§ **PROBLEM**: Could you give the entries back exactly as they stand, minus any pictures?

§ **DATA RECORDS**:
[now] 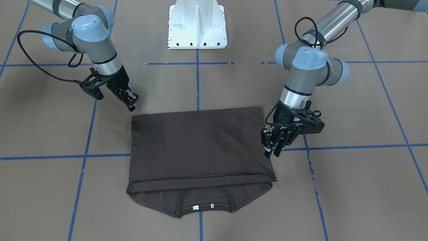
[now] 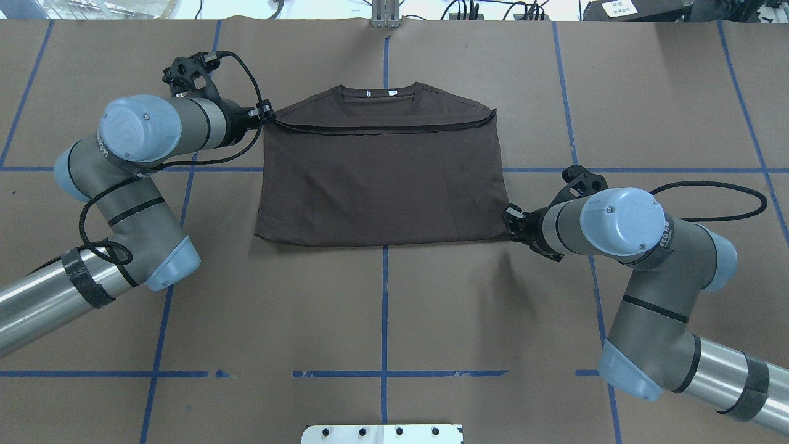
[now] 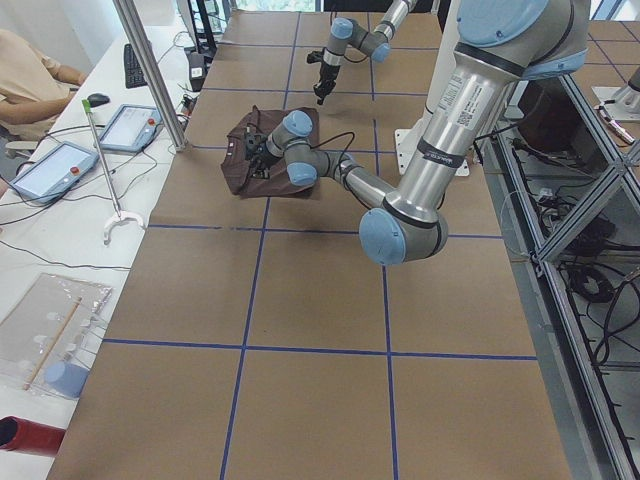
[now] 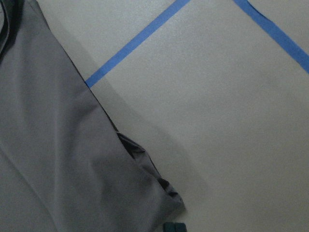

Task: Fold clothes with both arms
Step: 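Grasp the folded shirt's side edge with the right gripper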

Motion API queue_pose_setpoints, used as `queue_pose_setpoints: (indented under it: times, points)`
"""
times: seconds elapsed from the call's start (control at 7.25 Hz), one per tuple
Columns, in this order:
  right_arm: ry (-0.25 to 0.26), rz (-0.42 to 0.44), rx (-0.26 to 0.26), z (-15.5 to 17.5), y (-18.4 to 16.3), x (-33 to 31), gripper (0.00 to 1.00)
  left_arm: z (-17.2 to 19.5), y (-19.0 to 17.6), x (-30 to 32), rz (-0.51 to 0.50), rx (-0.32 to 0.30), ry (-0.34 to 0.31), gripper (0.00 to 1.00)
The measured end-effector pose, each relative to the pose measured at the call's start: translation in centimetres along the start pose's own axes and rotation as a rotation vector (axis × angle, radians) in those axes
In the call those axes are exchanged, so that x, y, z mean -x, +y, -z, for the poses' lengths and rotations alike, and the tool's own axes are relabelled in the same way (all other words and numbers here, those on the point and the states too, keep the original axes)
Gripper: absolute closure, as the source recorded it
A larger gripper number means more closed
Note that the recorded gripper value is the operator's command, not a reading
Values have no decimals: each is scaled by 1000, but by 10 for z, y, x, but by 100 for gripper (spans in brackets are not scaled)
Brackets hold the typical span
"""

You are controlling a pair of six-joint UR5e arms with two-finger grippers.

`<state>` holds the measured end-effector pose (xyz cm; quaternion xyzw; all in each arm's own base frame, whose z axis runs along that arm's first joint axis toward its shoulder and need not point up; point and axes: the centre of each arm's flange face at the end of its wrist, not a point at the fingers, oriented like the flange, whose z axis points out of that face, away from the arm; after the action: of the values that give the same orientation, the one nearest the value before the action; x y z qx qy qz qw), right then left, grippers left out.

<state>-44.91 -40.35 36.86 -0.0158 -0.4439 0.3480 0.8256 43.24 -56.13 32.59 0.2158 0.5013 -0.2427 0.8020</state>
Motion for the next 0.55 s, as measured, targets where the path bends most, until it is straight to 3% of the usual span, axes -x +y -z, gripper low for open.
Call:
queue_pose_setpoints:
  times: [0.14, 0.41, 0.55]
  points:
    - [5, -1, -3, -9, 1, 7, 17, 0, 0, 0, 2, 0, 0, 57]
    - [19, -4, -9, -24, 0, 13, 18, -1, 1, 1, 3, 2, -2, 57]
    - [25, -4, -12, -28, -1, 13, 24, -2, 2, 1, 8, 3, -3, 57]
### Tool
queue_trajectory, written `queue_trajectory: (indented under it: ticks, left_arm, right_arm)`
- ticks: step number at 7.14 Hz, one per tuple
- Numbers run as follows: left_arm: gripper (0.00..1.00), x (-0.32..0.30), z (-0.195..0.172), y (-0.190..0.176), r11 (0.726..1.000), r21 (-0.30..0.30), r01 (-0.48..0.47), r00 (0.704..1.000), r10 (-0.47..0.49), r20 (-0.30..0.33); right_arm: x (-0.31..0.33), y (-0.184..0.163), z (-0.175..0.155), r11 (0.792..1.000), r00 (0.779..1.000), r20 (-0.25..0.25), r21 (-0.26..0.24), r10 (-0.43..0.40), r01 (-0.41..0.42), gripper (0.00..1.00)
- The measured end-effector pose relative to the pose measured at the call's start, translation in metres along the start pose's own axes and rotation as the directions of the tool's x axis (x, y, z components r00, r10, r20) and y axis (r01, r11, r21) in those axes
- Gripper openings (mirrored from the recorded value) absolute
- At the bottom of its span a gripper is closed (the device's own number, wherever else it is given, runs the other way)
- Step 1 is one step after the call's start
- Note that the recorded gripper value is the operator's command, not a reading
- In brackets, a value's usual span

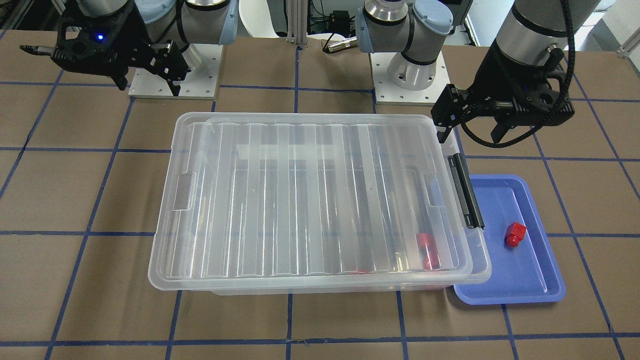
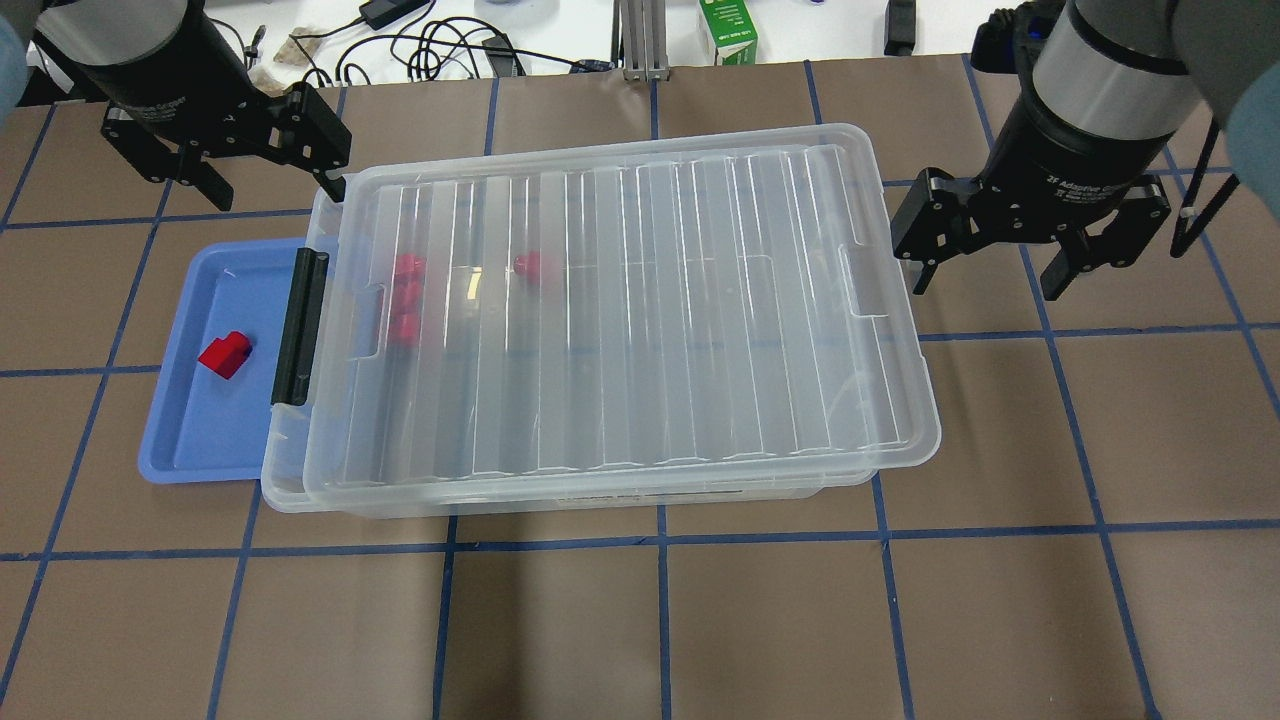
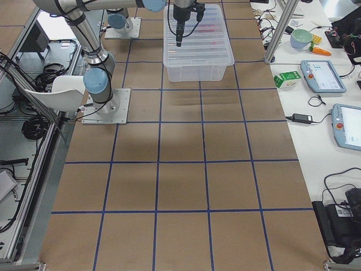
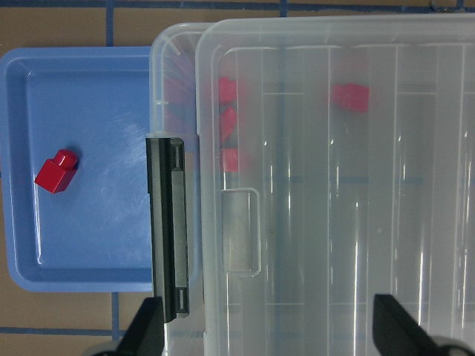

§ **ANSWER TO THE PROBLEM**:
[now] 
[now] 
[now] 
[now] 

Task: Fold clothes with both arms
Step: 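Grasp the folded shirt's side edge with the right gripper
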
Motion API queue_pose_setpoints, used as `queue_pose_setpoints: (indented under it: times, points)`
"""
times: seconds elapsed from the call's start (control at 7.25 Hz), one per tuple
Columns, in this order:
  right_arm: ry (-0.25 to 0.26), rz (-0.42 to 0.44), rx (-0.26 to 0.26), z (-15.5 to 17.5), y (-18.4 to 16.3), x (-33 to 31), gripper (0.00 to 1.00)
  left_arm: z (-17.2 to 19.5), y (-19.0 to 17.6), x (-30 to 32), rz (-0.51 to 0.50), rx (-0.32 to 0.30), ry (-0.34 to 0.31), gripper (0.00 to 1.00)
The measured end-effector pose, each relative to the pose measured at the call's start: translation in centimetres along the start pose's own axes and rotation as a rotation vector (axis × angle, radians) in those axes
In the call those axes are exchanged, so that x, y, z mean -x, +y, -z, for the poses' lengths and rotations alike, and the tool's own axes are relabelled in the same way (all other words and numbers here, those on the point and the states too, keep the original axes)
Gripper: absolute closure, as the source recorded it
A larger gripper number means more closed
Note that the recorded gripper value is the operator's command, not a reading
Values have no decimals: each is scaled by 1000, but by 10 for z, y, x, but by 100 for gripper (spans in brackets are not scaled)
Brackets hold the typical span
"""

You are controlling a pair of six-joint UR5e arms with two-finger grippers.

`<state>` holds the measured end-effector pose (xyz cm; quaternion xyzw; all in each arm's own base frame, whose z axis runs along that arm's first joint axis toward its shoulder and need not point up; point and axes: the centre of each arm's flange face at the end of its wrist, not a point at the fingers, oriented like the flange, whose z axis points out of that face, away from the arm; after the action: of the values that give the same orientation, the one nearest the value before the action; x y z qx qy qz qw), right then left, grippers left out.

<state>-44.91 -40.35 36.86 -0.0158 -0.4439 0.3480 0.8256 43.24 -56.13 32.59 0.2158 0.5013 -0.2427 0.8020</state>
Motion for the next 0.55 s, as measured, targets where the path bends most, until it is straight to 3% of the usual span, axes -x +y -z, gripper low for open.
Call:
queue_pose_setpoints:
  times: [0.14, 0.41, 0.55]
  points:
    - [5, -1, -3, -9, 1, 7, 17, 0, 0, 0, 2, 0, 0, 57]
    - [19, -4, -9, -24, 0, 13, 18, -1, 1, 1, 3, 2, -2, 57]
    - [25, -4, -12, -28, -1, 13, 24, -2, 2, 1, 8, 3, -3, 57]
### Tool
queue_trajectory, written `queue_trajectory: (indented under it: ticks, left_arm, right_arm)`
- ticks: step number at 7.14 Hz, one per tuple
- Numbers run as follows: left_arm: gripper (0.00..1.00), x (-0.32..0.30), z (-0.195..0.172), y (-0.190..0.176), r11 (0.726..1.000), r21 (-0.30..0.30), r01 (-0.48..0.47), r00 (0.704..1.000), r10 (-0.47..0.49), r20 (-0.30..0.33); right_arm: x (-0.31..0.33), y (-0.184..0.163), z (-0.175..0.155), r11 (0.792..1.000), r00 (0.779..1.000), r20 (-0.25..0.25), r21 (-0.26..0.24), r10 (-0.43..0.40), r01 (-0.41..0.42), gripper (0.00..1.00)
- The measured end-effector pose relative to the pose measured at the call's start, translation in metres along the start pose's own axes and rotation as the directions of the tool's x axis (x, y, z components r00, r10, r20) and y axis (r01, r11, r21) in those axes
- Gripper openings (mirrored from the recorded value) absolute
- At the bottom of its span a gripper is closed (the device's own number, wherever else it is given, runs the other way)
- Step 1 is one step after the call's start
- Note that the recorded gripper value is the operator's command, not a reading
- In brackets, a value's usual span

Nothing else remains to be done for this exercise.